Sycamore peered over Tresham’s shoulder. “William Chastain needs a sound beating. Who’s with me?”
Tresham put down his cards. “What have you heard?”
Sycamore could be tactful—about once every five years—and then only out of a perverse impulse to keep his older siblings off balance.
“Chastain was apparently in his club last night, lamenting that his French bride refuses to cry off, despite the failed elopement with a certain Lady Delightful.”

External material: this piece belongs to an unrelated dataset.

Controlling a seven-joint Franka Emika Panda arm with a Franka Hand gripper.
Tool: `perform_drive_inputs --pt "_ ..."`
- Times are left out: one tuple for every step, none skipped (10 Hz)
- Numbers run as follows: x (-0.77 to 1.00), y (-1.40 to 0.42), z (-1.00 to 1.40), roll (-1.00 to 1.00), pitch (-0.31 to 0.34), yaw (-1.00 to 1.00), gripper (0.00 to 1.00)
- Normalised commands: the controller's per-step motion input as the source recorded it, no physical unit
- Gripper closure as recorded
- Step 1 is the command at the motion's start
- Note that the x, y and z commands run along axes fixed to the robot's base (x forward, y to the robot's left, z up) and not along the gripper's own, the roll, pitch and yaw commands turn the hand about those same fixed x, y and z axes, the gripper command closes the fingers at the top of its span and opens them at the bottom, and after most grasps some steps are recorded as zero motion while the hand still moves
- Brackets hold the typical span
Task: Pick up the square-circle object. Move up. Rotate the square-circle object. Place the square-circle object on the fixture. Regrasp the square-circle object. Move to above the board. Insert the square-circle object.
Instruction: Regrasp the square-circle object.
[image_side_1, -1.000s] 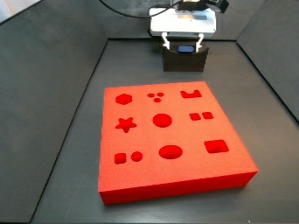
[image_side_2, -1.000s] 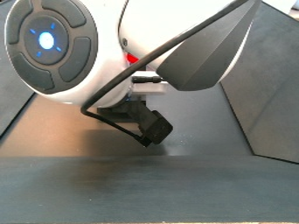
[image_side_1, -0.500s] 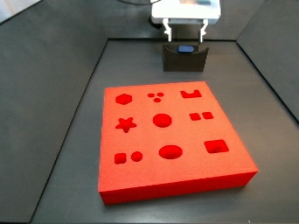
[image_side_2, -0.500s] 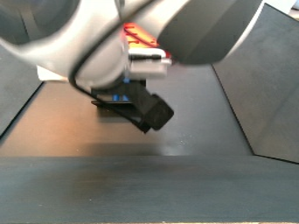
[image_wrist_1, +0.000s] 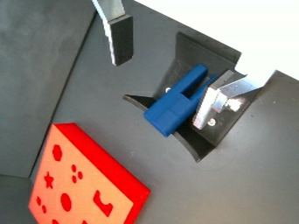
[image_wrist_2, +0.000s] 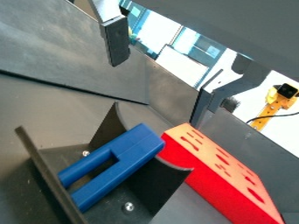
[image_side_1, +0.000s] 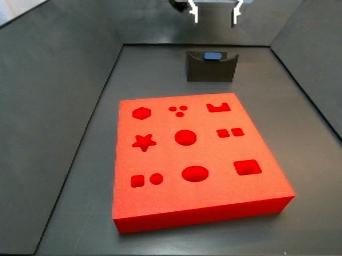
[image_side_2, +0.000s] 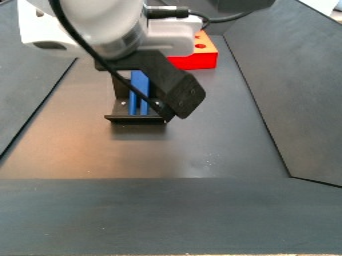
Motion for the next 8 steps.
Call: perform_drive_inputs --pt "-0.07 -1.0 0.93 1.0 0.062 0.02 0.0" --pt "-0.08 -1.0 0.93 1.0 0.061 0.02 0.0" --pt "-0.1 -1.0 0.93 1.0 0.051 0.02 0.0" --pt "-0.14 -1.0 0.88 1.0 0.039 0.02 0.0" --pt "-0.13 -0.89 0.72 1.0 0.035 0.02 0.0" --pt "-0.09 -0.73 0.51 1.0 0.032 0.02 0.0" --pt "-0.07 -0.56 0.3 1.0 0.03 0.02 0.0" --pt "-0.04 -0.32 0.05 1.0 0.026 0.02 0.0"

Tresham was on his feet, so quickly he knocked his stool over. “I will kill him, slowly, after protracted torture. I will maim him, and cut the idiot tongue from his empty head. All of polite society knows that Della’s given name is Delilah, and Chastain apparently knows it too. By Jehovah’s thunder, I ought to ruin his father for siring such a walking pile of offal.”
“If you do ruin him,” Sycamore said, taking a sip of Tresham’s brandy, “please do it here, so the club gets a bit of the notoriety and ten percent of the kitty.”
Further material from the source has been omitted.